Physical and Analytical Chemistry Seminar
Lecturer: Inbal Hesseg
Location: Faculty Seminar Room
Semiconductor quantum dots (QDs) have been of special scientific and technological interest in the last three decades, due to their tunable electronic and optical properties, emanated from the “quantum size effect”. This effect is accounted by the three-dimensional confinement of carriers’ motion, which results in size-dependent quantization (discretization) of their energy levels. Since colloidal QDs can be easily prepared by wet chemistry methods, they are attractive materials for low-cost and scalable solution-processed optoelectronic devices. The most fundamental issue in development of technology based on QDs, is the achievement of high quality materials with control of their chemical and physical properties. This was achieved already by the use of colloidal chemistry, forming various QDs which are capped either by organic ligands or by inorganic epitaxial layers (the so-called – core/shell heterostructures), with reproducibility and optional scalability. The last show the most promising chemical and spectral stabilities, as well as allow additional physical properties’ tunability via change in the composition. Recent years also showed an interest in forming electrical or magnetic doping of the mentioned QDs. Doping of nanocrystals is a relatively new and attractive topic. It intentionally introduces impurities into semiconductor for the purpose of modulating its electronic, optical, and magnetic properties. We will show the incorporation of the Mn inside the different layers of the QDs.
The present work involved specific doping of Mn+2 ions into CdSe/CdS core/shell, when the Mn ions were controllably and selectively positioned either at the CdSe core or at the CdS shell.
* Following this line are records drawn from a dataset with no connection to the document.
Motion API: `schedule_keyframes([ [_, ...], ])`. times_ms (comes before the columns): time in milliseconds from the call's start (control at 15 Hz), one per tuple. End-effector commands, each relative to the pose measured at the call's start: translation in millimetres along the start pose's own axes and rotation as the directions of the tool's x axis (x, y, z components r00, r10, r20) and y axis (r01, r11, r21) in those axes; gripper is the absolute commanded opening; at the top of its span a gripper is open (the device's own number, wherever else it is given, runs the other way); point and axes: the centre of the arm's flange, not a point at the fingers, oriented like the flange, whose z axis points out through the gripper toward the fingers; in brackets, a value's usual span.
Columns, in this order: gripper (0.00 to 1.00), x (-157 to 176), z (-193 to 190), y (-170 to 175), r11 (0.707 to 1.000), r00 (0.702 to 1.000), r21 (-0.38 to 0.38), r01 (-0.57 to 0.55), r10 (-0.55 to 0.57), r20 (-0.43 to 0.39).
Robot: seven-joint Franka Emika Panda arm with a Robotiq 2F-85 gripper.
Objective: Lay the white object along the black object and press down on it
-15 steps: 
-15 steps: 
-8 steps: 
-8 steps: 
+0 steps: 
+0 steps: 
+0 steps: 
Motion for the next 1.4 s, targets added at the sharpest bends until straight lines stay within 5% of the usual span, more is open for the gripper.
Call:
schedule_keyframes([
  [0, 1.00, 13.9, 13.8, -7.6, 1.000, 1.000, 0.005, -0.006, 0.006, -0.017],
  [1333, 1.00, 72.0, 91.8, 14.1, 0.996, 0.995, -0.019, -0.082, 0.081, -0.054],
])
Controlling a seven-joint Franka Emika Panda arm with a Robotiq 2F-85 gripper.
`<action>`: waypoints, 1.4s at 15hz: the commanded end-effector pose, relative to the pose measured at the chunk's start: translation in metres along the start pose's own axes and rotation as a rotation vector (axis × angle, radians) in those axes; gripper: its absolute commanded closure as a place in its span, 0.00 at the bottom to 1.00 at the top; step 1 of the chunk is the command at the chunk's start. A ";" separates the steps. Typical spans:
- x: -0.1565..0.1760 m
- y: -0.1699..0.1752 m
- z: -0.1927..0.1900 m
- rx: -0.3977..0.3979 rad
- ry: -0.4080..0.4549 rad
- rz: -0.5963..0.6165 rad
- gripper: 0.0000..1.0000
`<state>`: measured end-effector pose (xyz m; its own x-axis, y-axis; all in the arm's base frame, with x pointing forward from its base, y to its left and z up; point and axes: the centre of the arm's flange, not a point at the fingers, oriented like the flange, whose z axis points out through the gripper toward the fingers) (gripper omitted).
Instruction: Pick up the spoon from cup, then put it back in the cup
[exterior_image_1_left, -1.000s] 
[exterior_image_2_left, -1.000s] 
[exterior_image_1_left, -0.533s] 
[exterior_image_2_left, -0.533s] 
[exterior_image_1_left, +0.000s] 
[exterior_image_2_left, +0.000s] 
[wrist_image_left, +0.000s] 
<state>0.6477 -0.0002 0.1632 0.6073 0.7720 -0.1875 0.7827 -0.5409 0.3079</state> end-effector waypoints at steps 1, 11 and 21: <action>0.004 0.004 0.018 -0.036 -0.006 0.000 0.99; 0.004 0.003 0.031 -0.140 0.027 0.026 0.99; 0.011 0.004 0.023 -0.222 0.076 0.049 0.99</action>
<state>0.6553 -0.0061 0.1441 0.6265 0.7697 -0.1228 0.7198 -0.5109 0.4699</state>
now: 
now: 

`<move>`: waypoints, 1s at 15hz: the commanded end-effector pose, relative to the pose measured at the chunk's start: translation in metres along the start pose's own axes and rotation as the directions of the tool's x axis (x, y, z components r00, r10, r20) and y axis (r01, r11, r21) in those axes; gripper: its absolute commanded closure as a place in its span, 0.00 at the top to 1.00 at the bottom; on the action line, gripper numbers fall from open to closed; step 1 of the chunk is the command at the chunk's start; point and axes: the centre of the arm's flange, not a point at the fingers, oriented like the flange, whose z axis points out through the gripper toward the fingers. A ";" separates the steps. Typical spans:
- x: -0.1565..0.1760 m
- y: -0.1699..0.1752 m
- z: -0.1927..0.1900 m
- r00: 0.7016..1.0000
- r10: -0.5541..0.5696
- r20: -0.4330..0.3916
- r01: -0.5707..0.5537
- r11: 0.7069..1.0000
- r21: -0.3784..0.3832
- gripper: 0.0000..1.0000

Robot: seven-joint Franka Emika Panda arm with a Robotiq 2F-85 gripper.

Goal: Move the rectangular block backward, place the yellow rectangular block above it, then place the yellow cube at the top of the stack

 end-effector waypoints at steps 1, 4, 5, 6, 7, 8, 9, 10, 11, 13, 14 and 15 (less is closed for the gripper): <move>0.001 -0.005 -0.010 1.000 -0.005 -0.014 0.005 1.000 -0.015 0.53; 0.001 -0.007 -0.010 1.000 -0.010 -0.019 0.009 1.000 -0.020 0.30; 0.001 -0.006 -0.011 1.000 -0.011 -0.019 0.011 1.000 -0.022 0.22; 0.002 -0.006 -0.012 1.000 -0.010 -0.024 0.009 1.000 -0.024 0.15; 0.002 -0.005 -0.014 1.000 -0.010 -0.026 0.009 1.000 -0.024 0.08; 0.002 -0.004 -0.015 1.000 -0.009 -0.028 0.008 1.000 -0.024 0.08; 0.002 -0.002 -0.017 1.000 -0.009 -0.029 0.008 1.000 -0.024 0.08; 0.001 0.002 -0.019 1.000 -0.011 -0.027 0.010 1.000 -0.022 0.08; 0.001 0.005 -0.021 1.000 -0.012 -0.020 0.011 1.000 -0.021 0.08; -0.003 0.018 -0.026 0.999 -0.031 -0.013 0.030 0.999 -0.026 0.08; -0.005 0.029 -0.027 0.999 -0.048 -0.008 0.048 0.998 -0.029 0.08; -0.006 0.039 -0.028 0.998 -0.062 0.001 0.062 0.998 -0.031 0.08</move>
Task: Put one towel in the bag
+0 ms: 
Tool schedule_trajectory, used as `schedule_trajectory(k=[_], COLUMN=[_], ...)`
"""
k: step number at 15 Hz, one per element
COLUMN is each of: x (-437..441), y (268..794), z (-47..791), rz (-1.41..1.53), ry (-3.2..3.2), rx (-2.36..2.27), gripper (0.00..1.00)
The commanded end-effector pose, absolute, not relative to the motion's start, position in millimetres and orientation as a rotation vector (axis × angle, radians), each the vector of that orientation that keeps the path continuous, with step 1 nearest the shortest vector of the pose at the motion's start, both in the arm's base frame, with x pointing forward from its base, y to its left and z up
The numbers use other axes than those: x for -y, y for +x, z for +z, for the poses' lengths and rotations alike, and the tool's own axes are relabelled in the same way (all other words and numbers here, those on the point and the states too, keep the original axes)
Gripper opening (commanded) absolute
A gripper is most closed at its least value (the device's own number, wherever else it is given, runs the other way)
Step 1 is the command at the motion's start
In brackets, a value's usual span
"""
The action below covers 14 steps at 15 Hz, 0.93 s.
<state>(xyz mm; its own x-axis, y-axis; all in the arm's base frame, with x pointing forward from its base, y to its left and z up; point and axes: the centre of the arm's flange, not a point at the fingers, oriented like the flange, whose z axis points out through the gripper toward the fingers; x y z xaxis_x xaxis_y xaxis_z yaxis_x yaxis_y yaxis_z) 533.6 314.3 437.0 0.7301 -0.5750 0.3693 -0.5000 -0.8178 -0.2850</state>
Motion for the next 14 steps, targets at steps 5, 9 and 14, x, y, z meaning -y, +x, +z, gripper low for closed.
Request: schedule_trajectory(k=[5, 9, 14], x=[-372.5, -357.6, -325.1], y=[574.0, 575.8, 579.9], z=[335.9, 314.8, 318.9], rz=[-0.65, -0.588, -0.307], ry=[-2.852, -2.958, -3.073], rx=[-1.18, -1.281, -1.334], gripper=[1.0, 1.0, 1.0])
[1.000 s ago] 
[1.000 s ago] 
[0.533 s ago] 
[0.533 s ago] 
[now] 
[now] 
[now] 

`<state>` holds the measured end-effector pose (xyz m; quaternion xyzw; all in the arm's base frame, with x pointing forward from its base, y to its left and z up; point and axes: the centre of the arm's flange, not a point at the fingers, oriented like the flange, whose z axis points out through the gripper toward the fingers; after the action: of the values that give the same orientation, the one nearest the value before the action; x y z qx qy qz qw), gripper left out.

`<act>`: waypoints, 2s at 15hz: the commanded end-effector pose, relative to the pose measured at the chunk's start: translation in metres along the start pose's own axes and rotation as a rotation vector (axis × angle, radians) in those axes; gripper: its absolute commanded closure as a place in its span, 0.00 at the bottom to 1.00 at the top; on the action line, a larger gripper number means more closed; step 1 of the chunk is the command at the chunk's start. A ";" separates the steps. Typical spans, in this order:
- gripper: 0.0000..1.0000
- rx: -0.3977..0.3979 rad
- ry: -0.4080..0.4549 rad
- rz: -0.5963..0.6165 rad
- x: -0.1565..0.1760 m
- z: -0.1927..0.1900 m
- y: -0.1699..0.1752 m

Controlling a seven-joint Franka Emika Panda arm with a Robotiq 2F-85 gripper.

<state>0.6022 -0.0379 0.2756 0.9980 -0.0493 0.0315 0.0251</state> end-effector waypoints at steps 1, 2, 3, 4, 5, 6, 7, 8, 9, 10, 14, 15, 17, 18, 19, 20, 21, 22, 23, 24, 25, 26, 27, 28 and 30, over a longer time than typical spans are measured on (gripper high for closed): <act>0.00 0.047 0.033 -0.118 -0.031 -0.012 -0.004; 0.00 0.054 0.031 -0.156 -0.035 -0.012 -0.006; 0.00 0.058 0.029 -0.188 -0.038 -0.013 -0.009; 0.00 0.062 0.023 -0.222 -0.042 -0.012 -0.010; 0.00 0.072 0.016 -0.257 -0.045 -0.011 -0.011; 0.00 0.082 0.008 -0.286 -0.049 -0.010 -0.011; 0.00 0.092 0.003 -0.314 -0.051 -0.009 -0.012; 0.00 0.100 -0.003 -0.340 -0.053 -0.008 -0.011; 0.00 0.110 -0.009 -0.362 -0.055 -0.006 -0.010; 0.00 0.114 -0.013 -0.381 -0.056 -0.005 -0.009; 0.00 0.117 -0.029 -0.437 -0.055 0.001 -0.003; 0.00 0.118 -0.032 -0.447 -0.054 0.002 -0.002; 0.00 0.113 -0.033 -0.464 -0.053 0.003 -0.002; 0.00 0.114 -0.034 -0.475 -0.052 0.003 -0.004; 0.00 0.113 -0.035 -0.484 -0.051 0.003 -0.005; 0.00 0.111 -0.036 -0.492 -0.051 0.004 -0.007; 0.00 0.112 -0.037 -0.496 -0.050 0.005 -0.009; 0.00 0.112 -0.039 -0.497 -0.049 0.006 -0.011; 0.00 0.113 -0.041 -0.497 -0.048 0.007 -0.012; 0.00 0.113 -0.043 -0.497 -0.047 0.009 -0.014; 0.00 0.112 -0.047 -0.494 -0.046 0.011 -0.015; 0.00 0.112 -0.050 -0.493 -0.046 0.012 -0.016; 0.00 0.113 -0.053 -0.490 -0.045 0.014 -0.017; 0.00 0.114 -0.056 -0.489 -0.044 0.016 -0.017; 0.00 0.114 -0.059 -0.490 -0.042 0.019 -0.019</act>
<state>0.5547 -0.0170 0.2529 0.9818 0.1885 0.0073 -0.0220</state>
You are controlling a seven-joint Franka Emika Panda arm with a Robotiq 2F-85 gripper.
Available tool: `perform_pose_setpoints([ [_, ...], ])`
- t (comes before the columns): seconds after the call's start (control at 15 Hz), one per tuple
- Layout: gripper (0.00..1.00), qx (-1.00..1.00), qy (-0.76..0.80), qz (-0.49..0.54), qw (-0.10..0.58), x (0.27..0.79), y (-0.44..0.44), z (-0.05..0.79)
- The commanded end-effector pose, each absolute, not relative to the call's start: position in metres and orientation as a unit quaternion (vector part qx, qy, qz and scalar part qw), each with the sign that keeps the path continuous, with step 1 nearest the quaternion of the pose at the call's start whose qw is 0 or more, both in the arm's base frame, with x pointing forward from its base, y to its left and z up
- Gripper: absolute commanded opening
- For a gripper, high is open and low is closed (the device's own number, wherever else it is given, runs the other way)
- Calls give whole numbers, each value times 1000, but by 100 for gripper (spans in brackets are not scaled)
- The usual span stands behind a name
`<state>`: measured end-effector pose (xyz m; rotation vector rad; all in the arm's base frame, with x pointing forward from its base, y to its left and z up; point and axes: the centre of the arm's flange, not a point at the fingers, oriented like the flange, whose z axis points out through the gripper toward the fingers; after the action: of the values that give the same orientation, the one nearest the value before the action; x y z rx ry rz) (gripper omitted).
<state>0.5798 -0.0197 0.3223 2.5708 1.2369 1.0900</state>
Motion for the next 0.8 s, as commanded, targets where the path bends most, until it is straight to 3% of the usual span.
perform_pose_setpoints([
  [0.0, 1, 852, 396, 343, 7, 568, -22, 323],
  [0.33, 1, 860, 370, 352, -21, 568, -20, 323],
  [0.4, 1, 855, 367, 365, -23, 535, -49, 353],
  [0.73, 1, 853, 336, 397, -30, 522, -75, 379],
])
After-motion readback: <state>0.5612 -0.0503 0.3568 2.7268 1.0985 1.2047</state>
The specific dopant possesses high spin induces exchange interaction with photo-generated spins (e.g., electrons and holes) to produce giant magnetization which alter the magnetic and optical properties of the QDs. The new properties are of special interest for some spin-based applications. The positioning of the dopant will regulate the amount Mn-Lattice interactions and those render a control and tenability of the properties. The lecture will discuss mainly the development of the synthetic procedures for achievement of such unique structures.